# Possibly ate green onion



## A1Malinois (Oct 28, 2011)

I *think* Link might of consumed an onion. I caught him chewing on the one in the picture below but not sure if he managed to eat one as I am not sure if it was 1 or 2 that my granny dropped. He should be okay? Sorry for the quality it was taken with my phone. The bottle of Alleve is there for size comparison.


----------



## solinvictus (Oct 23, 2008)

The only thing I can say for sure is that calling your vet will be the best way to get either reasured that everything is okay or what to do.

In years past many of my dogs have had cooked people food with onions in it. At the time I didn't know onion was not good for them but it also didn't affect them.

Lincoln has some sensitivies and allergies I think from your past posts. I would want to watch him just for that if nothing else.
Looking on the net it seems that in some cases it takes a few days to show up.

For the size of Lincoln unless it will react with his meds or come up as an allergy I don't feel that one green onion would be serious.
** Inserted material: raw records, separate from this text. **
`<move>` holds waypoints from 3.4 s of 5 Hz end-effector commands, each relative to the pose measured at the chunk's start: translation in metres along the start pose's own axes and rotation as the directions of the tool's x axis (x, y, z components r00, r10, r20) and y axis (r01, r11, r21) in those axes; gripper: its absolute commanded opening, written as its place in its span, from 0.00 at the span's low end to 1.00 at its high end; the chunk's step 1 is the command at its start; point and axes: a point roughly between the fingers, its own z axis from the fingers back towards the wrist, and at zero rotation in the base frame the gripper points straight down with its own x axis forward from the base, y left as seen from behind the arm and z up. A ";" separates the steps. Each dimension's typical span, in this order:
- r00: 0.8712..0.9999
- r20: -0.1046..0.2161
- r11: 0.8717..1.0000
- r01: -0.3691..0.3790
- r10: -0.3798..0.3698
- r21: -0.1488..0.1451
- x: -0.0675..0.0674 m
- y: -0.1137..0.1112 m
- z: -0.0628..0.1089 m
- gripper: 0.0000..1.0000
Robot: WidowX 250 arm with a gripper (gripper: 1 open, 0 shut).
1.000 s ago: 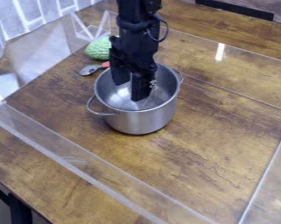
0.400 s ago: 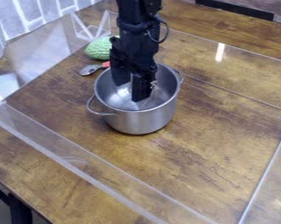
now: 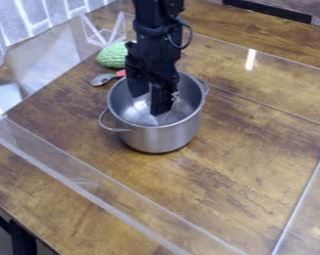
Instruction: Move the pink spoon to the left side of the table
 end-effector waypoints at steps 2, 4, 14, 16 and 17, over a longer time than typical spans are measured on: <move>0.997 0.074 0.999 -0.012 0.009 0.031 0.004 0.007 0.023 0.00; 0.997 0.082 0.999 -0.011 0.008 0.034 0.004 0.008 0.024 0.00; 0.993 0.117 0.998 0.003 -0.010 0.064 0.020 0.003 0.043 0.00; 0.993 0.121 0.998 0.005 -0.013 0.068 0.023 0.002 0.044 0.00; 0.992 0.122 0.998 0.006 -0.014 0.070 0.024 0.001 0.044 0.00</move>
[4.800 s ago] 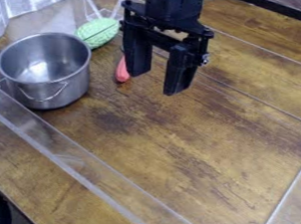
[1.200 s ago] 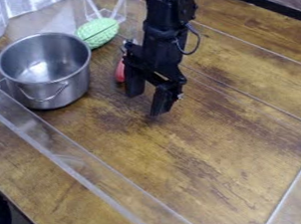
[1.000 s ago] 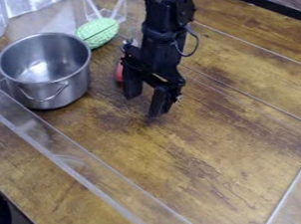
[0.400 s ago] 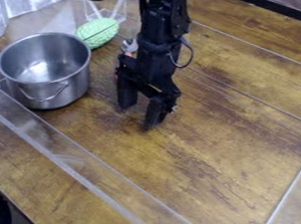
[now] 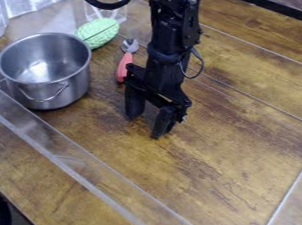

Again I would still call the vet she may want you to induce vomiting or she may say that one green onion will not be enough to be life threatening. And to just watch for signs....


----------



## A1Malinois (Oct 28, 2011)

The Emergency vet told me to rush him in immediately. But, they say that for anything you call in for. I read online that it would take 1.8-2.2 pounds of onion to cause effects on a 65 pound dog. It had a calculation formula. The onion he ate (if he did) would be less then 1/4 cup. 

My friends dog ate a dime size piece of chocolate and the ER vet told him to rush him in, he did and it resulted in a $2000 vet bill when I believe the dog would of otherwise be fine. I wasnt sure about onions tho. If it were like a full huge onion I would already be at the vet.


----------



## Willow52 (Aug 14, 2009)

I wouldn't rush in, I can't imagine a 65 lb. getting sick from _possibly _eating a onion that size. That's just me though, I'm more of a wait-and-see type person.


----------



## Deber (Aug 23, 2011)

I too would wait and see. My dogs have all had onions at least once in their lives and no problem at all. I wouldn't want them eatting a whole big onion though. Bet he is fine.


----------



## Karen519 (Aug 21, 2006)

*lINCOLN 16*

Lincoln 16

Keep a close eye on him and be ready to go to emergency vet.
What I've read about onions is that they can cause bleeding in a dog.



WARNING! Onions Are Toxic to Dogs





www.jlhweb.net/Boxermap/onions.html


ONIONS are toxic to your dog! ... The toxicity is dose dependent, so the bigger the animal, the more onion need be ... Onion toxicity causes a Heinz body anemia.



Onion for Dog | How Onion is Toxic, Bad, Dangerous for Dog Health ...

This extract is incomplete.